Do I Need a Data Warehouse?

   —   
This article shares insights on the term "Data Warehouse". Further it states the basic use cases for data warehousing and explains why a company should (and also possibly should not) build and use its own Data Warehouse.

It's all about Business Processes

Any business you can think of can be described as a set of sequencing or intertwined processes that happen within your system. Together, the business processes are being executed to achieve the business goal. For example, an e-shop’s business processes can include Orders, Payments, Deliveries and Returns; whereas business processes for a bank can range from withdrawals or deposits all the way through to loans. Acquiring new clients can be considered a business process as well. Business processes are what your business is all about and every system you use is built upon business processes.

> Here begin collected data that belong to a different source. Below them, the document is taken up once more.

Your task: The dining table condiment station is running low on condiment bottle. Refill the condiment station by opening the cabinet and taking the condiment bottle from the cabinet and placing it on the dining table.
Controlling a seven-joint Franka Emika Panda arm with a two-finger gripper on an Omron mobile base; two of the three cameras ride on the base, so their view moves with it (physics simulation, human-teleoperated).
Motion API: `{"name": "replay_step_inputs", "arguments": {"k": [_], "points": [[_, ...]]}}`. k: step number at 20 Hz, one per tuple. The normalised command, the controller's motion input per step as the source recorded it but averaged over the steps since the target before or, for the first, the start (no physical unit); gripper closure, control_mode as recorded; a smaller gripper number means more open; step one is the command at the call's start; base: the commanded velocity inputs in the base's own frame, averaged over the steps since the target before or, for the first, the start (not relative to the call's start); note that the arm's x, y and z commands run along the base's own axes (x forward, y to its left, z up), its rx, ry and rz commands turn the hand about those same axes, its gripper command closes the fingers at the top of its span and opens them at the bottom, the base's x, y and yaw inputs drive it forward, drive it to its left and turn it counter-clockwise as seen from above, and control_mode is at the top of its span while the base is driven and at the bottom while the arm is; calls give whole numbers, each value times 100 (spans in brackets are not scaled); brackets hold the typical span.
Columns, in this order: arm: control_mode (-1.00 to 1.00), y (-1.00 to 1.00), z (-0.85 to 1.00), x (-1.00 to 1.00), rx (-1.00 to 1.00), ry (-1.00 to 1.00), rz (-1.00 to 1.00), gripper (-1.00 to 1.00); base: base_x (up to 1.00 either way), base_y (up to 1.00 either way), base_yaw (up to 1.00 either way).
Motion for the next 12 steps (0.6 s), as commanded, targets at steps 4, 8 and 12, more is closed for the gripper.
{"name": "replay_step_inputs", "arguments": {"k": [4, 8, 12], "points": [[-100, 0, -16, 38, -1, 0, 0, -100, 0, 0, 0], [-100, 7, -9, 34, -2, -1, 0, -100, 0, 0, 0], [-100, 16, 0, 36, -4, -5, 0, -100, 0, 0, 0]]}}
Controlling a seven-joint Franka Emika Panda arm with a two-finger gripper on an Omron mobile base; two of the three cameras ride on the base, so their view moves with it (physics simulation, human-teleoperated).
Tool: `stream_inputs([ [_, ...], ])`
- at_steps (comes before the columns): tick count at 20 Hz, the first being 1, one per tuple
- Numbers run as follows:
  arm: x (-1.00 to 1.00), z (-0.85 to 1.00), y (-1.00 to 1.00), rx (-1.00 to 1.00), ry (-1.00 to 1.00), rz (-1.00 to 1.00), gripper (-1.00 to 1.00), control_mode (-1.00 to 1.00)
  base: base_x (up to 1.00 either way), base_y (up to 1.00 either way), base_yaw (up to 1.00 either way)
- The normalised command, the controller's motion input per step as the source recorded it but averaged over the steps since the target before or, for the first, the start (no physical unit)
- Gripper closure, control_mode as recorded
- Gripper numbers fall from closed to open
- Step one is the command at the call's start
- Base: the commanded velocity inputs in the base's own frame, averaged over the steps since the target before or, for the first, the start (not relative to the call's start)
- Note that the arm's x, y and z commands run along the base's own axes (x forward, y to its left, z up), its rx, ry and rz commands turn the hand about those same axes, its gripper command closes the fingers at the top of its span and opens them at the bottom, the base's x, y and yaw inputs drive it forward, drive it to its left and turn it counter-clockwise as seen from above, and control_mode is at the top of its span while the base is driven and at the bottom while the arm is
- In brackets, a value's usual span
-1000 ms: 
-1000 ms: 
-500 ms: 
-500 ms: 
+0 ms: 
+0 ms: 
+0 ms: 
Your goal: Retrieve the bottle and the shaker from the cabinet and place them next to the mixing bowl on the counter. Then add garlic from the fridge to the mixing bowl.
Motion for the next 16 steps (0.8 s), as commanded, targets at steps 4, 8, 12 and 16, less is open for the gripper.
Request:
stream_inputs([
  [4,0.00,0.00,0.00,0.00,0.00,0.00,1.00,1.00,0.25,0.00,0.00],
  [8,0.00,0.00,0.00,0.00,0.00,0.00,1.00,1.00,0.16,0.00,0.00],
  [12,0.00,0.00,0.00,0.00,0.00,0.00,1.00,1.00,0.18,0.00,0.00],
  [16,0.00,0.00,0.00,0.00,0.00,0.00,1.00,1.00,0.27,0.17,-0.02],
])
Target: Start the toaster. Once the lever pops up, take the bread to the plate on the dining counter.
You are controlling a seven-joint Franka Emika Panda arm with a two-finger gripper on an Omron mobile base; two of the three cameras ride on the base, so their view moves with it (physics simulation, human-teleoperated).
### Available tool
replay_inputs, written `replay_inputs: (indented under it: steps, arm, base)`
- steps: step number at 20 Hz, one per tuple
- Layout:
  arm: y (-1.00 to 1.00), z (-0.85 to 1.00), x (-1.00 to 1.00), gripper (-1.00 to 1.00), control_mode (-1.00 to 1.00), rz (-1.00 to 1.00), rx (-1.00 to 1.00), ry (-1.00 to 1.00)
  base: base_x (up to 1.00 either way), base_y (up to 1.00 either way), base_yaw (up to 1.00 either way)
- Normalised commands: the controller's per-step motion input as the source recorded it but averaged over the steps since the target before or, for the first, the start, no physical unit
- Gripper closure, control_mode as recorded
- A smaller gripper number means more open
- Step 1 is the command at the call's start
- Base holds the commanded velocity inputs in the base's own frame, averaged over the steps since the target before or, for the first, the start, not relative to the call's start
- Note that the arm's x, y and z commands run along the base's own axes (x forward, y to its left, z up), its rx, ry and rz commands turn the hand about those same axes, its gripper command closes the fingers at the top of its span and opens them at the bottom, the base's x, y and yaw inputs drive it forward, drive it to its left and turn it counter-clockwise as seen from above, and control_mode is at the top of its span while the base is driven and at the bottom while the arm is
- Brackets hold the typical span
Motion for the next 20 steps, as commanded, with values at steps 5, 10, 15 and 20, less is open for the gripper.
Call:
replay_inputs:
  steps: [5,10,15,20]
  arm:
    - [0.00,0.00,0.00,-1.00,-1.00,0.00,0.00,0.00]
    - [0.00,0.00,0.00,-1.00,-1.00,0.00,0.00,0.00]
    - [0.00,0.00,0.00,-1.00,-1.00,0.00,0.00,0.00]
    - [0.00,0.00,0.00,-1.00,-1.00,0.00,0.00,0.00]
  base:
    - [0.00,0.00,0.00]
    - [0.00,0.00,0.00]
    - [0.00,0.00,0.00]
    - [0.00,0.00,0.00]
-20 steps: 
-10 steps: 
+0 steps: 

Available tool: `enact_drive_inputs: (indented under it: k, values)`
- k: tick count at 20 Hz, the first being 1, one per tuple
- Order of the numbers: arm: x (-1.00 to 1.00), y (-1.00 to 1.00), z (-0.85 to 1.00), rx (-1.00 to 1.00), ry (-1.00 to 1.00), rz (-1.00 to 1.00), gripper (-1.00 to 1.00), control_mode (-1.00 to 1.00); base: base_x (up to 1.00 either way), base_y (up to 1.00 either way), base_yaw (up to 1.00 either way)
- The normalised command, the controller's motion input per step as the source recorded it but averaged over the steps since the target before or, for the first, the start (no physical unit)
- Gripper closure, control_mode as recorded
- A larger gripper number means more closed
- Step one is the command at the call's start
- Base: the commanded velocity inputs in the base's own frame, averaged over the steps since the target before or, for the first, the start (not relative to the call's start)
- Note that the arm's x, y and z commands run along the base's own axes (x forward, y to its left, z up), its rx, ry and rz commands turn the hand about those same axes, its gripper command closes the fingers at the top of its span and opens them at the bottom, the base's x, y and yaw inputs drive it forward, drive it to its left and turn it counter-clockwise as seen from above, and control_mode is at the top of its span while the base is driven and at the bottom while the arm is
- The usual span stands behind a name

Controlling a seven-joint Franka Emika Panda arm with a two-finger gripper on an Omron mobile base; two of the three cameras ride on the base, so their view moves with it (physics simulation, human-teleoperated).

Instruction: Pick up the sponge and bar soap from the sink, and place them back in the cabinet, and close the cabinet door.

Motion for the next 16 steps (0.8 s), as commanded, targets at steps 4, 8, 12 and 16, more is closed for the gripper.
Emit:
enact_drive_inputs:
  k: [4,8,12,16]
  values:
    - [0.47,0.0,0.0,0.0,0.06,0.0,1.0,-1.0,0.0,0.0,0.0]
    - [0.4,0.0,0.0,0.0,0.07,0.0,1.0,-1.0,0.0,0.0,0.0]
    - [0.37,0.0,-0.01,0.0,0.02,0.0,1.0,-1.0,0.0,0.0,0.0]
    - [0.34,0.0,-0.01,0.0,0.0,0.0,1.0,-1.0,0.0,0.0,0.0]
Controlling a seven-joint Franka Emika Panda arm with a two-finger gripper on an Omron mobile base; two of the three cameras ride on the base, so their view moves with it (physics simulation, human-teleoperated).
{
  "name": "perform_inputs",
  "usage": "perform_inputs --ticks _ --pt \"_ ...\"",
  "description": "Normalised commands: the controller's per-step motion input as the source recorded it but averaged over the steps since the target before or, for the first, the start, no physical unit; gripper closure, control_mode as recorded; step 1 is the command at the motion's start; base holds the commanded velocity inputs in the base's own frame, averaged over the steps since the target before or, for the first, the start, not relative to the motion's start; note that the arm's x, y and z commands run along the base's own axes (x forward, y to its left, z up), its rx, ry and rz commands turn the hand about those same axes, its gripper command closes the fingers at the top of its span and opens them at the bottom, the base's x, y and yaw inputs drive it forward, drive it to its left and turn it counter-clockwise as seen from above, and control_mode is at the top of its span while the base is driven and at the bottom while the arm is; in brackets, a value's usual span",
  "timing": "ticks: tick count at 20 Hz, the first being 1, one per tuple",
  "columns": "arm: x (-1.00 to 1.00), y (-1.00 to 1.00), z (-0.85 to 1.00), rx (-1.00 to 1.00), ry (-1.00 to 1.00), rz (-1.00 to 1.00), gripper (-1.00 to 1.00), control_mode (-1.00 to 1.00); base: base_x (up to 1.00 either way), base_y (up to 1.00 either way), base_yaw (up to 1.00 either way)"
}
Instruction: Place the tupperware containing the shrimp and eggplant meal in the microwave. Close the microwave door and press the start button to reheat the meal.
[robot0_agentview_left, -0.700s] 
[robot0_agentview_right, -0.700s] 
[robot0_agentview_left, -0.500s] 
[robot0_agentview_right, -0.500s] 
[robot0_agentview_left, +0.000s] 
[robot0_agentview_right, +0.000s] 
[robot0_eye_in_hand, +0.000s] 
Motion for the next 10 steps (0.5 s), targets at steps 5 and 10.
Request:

Your company captures info about Business Processes

These systems are called operational systems because they "operate" in order to support the business process. They can also be called transactional systems because they specialize in transactions - the tiniest elements that your business processes consists of from the developer’s point of view - in a manner that supports the fast capturing of transactions.

Customer ordered a smartphone? Boom, that's a transaction. Let's capture it. Customer changed her order? Want's a different color? Boom, another transaction, let's capture that change. Wait, customer changes her billing address? You guessed it - transaction. And, what now? The customer canceled their order! Another transaction.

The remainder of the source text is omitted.